Transcribe the data that follows without changing a word, and omit the pictures.

DATASET
━━━━
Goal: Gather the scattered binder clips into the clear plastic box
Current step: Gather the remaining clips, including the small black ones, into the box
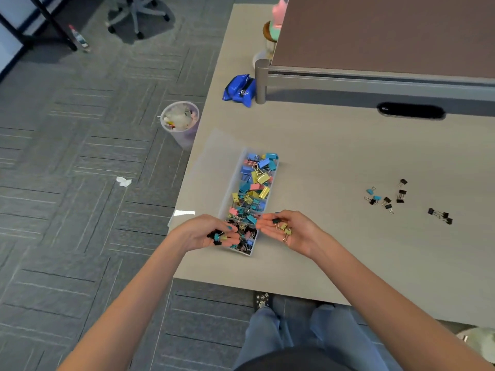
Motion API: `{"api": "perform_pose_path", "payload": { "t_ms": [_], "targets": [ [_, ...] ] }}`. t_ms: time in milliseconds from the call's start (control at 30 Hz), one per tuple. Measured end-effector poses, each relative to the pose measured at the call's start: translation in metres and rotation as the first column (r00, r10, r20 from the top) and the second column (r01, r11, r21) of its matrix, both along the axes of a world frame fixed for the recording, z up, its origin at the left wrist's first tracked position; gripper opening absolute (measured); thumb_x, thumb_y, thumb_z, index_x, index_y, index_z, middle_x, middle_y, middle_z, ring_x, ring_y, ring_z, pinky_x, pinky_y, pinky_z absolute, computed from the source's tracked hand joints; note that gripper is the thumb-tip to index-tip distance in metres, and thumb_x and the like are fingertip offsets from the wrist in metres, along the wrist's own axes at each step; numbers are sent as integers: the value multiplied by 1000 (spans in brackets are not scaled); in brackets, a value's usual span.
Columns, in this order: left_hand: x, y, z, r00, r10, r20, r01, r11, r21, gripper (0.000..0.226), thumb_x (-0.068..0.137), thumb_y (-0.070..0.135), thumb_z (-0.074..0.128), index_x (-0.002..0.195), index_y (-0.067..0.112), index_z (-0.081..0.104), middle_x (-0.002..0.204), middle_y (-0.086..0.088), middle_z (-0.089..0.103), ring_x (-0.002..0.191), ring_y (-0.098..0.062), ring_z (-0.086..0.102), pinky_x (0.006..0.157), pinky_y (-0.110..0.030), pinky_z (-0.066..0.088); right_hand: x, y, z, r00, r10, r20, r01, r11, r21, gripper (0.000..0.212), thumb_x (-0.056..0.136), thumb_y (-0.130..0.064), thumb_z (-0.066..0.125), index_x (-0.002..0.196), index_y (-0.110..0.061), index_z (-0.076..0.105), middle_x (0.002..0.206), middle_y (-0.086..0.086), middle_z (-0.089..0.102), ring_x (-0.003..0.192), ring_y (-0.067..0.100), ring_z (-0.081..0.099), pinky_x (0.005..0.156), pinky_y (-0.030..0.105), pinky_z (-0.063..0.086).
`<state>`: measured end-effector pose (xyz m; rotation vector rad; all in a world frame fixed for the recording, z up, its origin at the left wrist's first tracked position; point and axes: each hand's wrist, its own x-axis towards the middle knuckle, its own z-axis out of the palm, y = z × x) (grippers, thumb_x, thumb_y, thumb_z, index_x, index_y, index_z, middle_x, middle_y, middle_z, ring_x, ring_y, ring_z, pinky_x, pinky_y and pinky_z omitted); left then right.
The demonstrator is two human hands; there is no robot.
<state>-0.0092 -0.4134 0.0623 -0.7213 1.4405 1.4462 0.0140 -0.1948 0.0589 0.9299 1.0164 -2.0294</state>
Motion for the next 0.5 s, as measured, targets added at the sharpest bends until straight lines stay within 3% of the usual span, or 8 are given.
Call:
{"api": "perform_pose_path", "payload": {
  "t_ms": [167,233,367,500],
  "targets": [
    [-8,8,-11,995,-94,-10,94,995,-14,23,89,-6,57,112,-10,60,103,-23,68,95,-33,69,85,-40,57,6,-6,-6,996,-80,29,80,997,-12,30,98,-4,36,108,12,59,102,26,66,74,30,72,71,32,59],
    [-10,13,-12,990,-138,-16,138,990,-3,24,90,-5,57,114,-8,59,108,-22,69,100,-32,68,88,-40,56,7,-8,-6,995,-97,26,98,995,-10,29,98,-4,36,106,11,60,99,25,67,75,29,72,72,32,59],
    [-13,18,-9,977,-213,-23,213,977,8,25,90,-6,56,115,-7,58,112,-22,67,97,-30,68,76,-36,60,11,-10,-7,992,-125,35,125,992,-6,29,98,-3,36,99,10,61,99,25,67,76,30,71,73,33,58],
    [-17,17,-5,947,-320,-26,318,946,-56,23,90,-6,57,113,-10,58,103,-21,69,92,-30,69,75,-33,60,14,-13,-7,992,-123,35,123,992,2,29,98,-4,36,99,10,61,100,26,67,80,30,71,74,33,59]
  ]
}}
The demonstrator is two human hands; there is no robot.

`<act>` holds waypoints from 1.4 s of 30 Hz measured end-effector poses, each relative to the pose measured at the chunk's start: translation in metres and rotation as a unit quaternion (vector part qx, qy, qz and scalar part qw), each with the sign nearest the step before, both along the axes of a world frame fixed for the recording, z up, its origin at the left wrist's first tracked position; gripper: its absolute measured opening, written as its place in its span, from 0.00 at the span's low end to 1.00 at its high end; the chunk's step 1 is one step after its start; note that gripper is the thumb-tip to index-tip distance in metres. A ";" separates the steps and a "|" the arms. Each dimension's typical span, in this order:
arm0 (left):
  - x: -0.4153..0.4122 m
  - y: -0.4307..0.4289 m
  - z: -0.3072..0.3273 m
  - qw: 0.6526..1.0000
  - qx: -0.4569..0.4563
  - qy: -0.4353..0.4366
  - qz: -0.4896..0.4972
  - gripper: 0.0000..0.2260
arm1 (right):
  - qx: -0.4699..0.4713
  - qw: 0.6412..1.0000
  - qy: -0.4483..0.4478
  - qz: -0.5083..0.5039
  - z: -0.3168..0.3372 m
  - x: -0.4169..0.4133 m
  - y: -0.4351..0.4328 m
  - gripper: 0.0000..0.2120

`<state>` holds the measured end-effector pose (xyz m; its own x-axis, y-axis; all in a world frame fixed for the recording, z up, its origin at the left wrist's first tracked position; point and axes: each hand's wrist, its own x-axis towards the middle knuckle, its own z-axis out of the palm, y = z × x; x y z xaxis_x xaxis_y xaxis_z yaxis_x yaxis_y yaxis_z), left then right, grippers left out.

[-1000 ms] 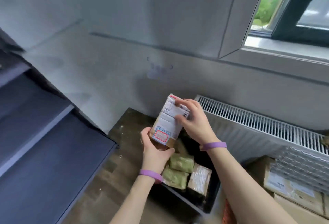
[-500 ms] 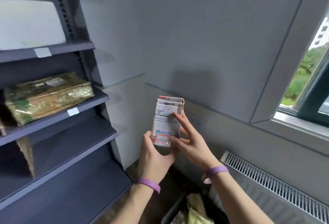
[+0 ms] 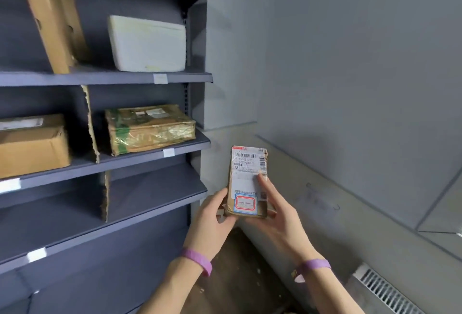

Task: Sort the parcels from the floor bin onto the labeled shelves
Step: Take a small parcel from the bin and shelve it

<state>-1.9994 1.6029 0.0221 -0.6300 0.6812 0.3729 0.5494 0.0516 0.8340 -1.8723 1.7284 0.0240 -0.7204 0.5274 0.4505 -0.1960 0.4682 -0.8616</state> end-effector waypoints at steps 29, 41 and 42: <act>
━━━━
TASK SOLUTION
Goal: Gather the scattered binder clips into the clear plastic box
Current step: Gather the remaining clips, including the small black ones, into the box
Motion API: `{"api": "perform_pose_path", "payload": { "t_ms": [_], "targets": [ [_, ...] ] }}`. t_ms: time in milliseconds from the call's start (control at 30 Hz), one per tuple. Measured end-effector poses, each relative to the pose measured at the call's start: translation in metres and rotation as the first column (r00, r10, r20 from the top) and the second column (r01, r11, r21) of its matrix, both along the axes of a world frame fixed for the recording, z up, its origin at the left wrist's first tracked position; gripper opening absolute (measured); thumb_x, thumb_y, thumb_z, index_x, index_y, index_z, middle_x, middle_y, middle_z, ring_x, ring_y, ring_z, pinky_x, pinky_y, pinky_z absolute, computed from the source's tracked hand joints; note that gripper is the thumb-tip to index-tip distance in metres, and thumb_x and the like are fingertip offsets from the wrist in metres, along the wrist's own axes at each step; numbers are sent as integers: the value multiplied by 1000 (spans in brackets are not scaled); in brackets, a value's usual span.
Columns, in this order: left_hand: x, y, z, r00, r10, r20, r01, r11, r21, gripper (0.000..0.226), thumb_x (-0.068..0.137), thumb_y (-0.070..0.135), thumb_z (-0.074..0.128), index_x (-0.002..0.195), index_y (-0.067..0.112), index_z (-0.081..0.104), middle_x (-0.002..0.204), middle_y (-0.086..0.088), middle_z (-0.089..0.103), ring_x (-0.002..0.191), ring_y (-0.098..0.062), ring_z (-0.086..0.102), pinky_x (0.006..0.157), pinky_y (-0.110..0.030), pinky_z (-0.066..0.088); right_hand: x, y, z, r00, r10, r20, r01, r11, r21, gripper (0.000..0.212), thumb_x (-0.056..0.136), thumb_y (-0.130..0.064), thumb_z (-0.066..0.125), index_x (-0.002..0.196), index_y (-0.110..0.061), index_z (-0.076..0.105), middle_x (0.002..0.206), middle_y (-0.086..0.086), middle_z (-0.089..0.102), ring_x (-0.003..0.192), ring_y (-0.067..0.100), ring_z (-0.081..0.099), pinky_x (0.005..0.156), pinky_y (-0.030..0.105), pinky_z (-0.063..0.086).
`<state>`: measured end-effector pose (xyz m; rotation vector rad; all in a world frame fixed for the recording, z up, its origin at the left wrist's first tracked position; point and axes: each hand's wrist, its own x-axis towards the middle knuckle, its own z-axis out of the palm, y = z × x) (grippers, thumb_x, thumb_y, thumb_z, index_x, index_y, index_z, middle_x, middle_y, middle_z, ring_x, ring_y, ring_z, pinky_x, pinky_y and pinky_z omitted); left then right.
The demonstrator is two human hands; there is no robot.
<state>-0.0092 -0.4134 0.0623 -0.7213 1.4405 1.4462 0.0140 -0.1948 0.0589 0.9299 1.0164 -2.0294</state>
Motion for the next 0.5 s, as measured, targets added at the sharpest bends until straight lines stay within 3% of the usual span, or 8 are given.
Call:
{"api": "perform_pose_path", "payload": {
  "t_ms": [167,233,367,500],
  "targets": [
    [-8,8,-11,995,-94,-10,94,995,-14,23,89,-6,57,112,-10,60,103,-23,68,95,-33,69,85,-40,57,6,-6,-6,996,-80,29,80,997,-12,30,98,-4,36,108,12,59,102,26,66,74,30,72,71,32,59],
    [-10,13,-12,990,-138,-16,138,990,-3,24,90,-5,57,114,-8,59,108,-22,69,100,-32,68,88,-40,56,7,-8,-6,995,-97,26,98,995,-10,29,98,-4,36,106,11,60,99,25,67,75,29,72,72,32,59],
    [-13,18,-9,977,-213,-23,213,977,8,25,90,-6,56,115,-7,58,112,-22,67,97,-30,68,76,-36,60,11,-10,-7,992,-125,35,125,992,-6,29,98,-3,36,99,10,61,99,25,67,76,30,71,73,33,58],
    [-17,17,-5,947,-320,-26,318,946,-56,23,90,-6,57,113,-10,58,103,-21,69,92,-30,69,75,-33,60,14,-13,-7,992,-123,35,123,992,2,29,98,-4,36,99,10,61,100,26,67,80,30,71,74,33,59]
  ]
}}
The demonstrator is two human hands; there is no robot.

`<act>` holds waypoints from 1.4 s of 30 Hz measured end-effector poses, each relative to the pose measured at the chunk's start: translation in metres and rotation as a unit quaternion (vector part qx, qy, qz and scalar part qw), each with the sign nearest the step before, both along the axes of a world frame fixed for the recording, z up, its origin at the left wrist's first tracked position; gripper: its absolute measured opening, written as its place in its span, from 0.00 at the span's low end to 1.00 at its high end; the chunk's step 1 is one step after its start; note that gripper is the thumb-tip to index-tip distance in metres. A ";" separates the steps and a "|" the arms. Each dimension's typical span, in this order:
arm0 (left):
  - x: -0.4153..0.4122 m
  - y: -0.4307..0.4289 m
  - z: -0.3072..0.3273 m
  - qw: 0.6526..1.0000
  - qx: -0.4569..0.4563
  - qy: -0.4353..0.4366
  - qz: -0.4896..0.4972
  - gripper: 0.0000..0.2260
arm1 (right):
  - qx: -0.4699..0.4713
  - qw: 0.6412..1.0000
  - qy: -0.4483..0.4478
  - qz: -0.5083..0.5039
  - z: -0.3168..0.3372 m
  - x: -0.4169..0.4133 m
  - y: -0.4351..0.4328 m
  - gripper: 0.0000..0.2120

`<state>` holds the measured end-effector pose (xyz m; its own x-axis, y-axis; all in a world frame fixed for the recording, z up, its origin at the left wrist's first tracked position; point and axes: each hand's wrist, its own x-axis towards the middle knuckle, its own z-axis out of the palm, y = z × x; x y z xaxis_x xaxis_y xaxis_z yaxis_x yaxis_y yaxis_z), left then right, grippers left out.

[-1000 ms] 
[-500 ms] 
[+0 ms] 

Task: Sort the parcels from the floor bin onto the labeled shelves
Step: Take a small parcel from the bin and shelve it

<state>-1.9994 1.6029 0.0221 -0.6300 0.6812 0.3729 0.5494 0.0516 0.8340 -1.8723 1.7284 0.0240 -0.7204 0.5274 0.4505 -0.1960 0.4682 -0.8616</state> end-effector waypoints at steps 29, 41 and 42: <act>

What the exercise required is now done.